● **Exercise requirements**: In the entries below, count the lines that include the word "single" and reply with the number alone.

● **Record set**:
=== Begin Enclosure ===

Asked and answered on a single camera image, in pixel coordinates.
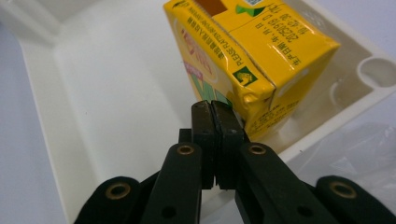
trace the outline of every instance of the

=== End Enclosure ===
=== Begin Enclosure ===

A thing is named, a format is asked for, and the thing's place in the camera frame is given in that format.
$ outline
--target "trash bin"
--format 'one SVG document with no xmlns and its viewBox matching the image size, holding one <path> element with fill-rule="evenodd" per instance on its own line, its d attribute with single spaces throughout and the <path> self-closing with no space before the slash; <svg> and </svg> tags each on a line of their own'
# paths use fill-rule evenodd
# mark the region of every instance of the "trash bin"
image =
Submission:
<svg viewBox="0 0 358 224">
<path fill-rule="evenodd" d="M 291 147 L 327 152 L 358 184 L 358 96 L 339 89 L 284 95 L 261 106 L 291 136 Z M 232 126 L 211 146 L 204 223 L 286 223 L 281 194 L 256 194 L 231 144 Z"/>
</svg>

=== End Enclosure ===
=== Begin Enclosure ===

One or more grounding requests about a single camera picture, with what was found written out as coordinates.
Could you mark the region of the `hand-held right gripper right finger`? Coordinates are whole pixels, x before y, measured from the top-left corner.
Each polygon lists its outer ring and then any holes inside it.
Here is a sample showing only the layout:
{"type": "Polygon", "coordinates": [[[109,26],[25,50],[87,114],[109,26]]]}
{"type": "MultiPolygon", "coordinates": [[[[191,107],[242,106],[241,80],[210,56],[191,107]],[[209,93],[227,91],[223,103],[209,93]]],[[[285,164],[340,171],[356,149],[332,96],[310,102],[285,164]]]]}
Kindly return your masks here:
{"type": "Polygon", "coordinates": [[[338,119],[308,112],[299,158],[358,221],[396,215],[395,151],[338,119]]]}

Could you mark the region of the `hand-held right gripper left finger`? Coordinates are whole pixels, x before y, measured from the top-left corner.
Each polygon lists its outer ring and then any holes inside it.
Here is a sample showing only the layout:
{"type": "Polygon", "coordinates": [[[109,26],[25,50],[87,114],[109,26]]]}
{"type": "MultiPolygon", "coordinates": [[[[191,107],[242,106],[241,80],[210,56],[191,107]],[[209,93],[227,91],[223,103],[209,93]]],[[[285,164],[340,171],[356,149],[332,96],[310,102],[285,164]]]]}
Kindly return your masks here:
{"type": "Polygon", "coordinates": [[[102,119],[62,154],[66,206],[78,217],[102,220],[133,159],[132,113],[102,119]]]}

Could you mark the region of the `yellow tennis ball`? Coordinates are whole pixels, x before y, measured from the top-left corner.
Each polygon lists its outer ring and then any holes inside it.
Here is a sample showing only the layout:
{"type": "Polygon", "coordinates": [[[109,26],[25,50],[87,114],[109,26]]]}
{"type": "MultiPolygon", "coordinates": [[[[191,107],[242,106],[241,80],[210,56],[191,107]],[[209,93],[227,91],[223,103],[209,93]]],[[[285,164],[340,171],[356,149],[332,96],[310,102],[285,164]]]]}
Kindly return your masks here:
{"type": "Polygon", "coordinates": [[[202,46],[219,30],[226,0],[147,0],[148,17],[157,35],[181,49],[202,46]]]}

=== End Enclosure ===

● **Exercise answer**: 3